Phillip got it first, then Lindsay, then Campbell, and sometime between buying another box of tissues and making a big pot of chicken soup, I got it, too. Like I even stood a chance. My children attend one school, my husband teaches at another, and I work at a hospital. There is NO way I'm not meeting some germs now and again. And meet them I have: The throat, the aches, the general malaise. General health and sanitation at our house this week are at about the level of Calcutta.
The good news is that on this, day 4, of the viral assault on Huff house, some of the victims are showing signs of life. Phillip seems well enough to sit up and take beer, and Campbell is more bored than weak. We ladies are still on our faces, but seeing the gents regaining strength is encouraging.
Yesterday I was too tired to knit, which you know must be some kinda record. Phillip suggested it might be one of the seven signs.
Lacking the chops for even stockinette in the round (I tried, really), I dragged the laptop up to the bed and drew the chart for a mitten. OCD is a really useful neurosis, in that its carriers tend to be very productive when properly harnessed. But when you have OCD and lack the physical strength to either Obsess or Compulse, the Disorder part can really kick your butt. Laying still and telling yourself to rest helps like handing an an anvil to a swimmer. No, I need something to turn off the brain and its ceaseless cries of "HEY! Why Dontcha_________?" in order to induce the required stillness.
Phillip, who has no such problems, watches me putter from the bed, where I am too bored to lay, to the laundry room, where I am totally unable to do anything more than rub my eyes and make guttural noises, to the knitting basket, where I paw helplessly at the UFO's, and back to the bed, where I collapse in a heap again, only to start the process over again a few minutes later. "It will all still be there when you get better," he says. "Just relax so you can be well enough to fidget properly later." He is right, and do try, but when I close my eyes, charts dance behind my lids.

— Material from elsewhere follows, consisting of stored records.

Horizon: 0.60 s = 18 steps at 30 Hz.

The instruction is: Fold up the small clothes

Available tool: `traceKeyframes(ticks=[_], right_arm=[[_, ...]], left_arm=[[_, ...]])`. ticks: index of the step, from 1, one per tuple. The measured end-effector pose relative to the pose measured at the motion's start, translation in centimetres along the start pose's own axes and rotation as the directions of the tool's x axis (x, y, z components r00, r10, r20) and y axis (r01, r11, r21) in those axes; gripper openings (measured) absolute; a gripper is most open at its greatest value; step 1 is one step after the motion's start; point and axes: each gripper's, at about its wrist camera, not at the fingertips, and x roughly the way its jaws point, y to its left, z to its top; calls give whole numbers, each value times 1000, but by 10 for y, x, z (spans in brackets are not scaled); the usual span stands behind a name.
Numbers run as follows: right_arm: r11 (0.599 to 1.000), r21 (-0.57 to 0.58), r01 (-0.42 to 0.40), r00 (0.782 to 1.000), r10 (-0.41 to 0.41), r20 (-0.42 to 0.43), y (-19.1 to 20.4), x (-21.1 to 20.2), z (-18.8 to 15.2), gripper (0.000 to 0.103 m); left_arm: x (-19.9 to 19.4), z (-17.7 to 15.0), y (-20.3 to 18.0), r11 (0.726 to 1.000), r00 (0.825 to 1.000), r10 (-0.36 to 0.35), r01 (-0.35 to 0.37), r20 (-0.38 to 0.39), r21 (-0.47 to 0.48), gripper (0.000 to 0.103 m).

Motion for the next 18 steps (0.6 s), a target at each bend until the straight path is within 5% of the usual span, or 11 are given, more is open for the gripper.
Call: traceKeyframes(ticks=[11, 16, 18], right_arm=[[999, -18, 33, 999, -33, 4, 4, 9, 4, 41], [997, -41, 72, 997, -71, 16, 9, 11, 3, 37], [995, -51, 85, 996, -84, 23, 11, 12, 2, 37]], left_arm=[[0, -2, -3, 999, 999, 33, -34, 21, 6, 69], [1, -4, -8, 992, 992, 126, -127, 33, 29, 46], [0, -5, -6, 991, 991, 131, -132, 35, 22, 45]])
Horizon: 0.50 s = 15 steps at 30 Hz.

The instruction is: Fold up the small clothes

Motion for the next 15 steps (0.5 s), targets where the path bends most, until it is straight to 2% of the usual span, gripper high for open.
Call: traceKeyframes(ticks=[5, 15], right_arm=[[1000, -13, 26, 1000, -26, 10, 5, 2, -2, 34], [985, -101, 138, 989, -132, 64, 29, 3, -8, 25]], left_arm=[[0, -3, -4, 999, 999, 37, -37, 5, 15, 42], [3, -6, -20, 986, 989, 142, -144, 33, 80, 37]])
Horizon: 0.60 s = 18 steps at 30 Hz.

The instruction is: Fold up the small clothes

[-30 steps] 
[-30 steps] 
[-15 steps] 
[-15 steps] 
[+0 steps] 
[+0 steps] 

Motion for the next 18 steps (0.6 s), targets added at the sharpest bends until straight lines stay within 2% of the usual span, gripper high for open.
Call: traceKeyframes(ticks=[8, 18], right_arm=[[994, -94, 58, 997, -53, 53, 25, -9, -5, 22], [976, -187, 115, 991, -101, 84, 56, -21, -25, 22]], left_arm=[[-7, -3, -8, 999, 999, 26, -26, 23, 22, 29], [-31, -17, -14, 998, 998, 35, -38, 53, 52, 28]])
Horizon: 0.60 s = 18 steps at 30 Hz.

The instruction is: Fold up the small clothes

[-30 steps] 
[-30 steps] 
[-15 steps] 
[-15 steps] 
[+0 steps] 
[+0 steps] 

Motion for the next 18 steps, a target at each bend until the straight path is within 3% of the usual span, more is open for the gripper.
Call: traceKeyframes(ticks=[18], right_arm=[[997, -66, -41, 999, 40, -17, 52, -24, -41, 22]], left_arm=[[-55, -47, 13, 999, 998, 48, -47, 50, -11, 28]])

When I fold my hands, my fingers itch to feel yarn.
Still, things could be worse - I am so happy to have actually gotten the crud NOW, and not a week from now. There are few things nastier than getting on a plane with a cold, so I'm super-glad to be doing this now, and not at my book signing at Rhinebeck.
One of the things I did by way of distracting myself was to crack the covers of my Elizabeth Zimmerman books. You know, that lady really knew her way around her seamless sweaters. It occurred to me that I have never used her percentage system to make a sweater, and I happen to have recently begun one that is a perfect candidate. I'll show it to you, just as soon as my nose stops running.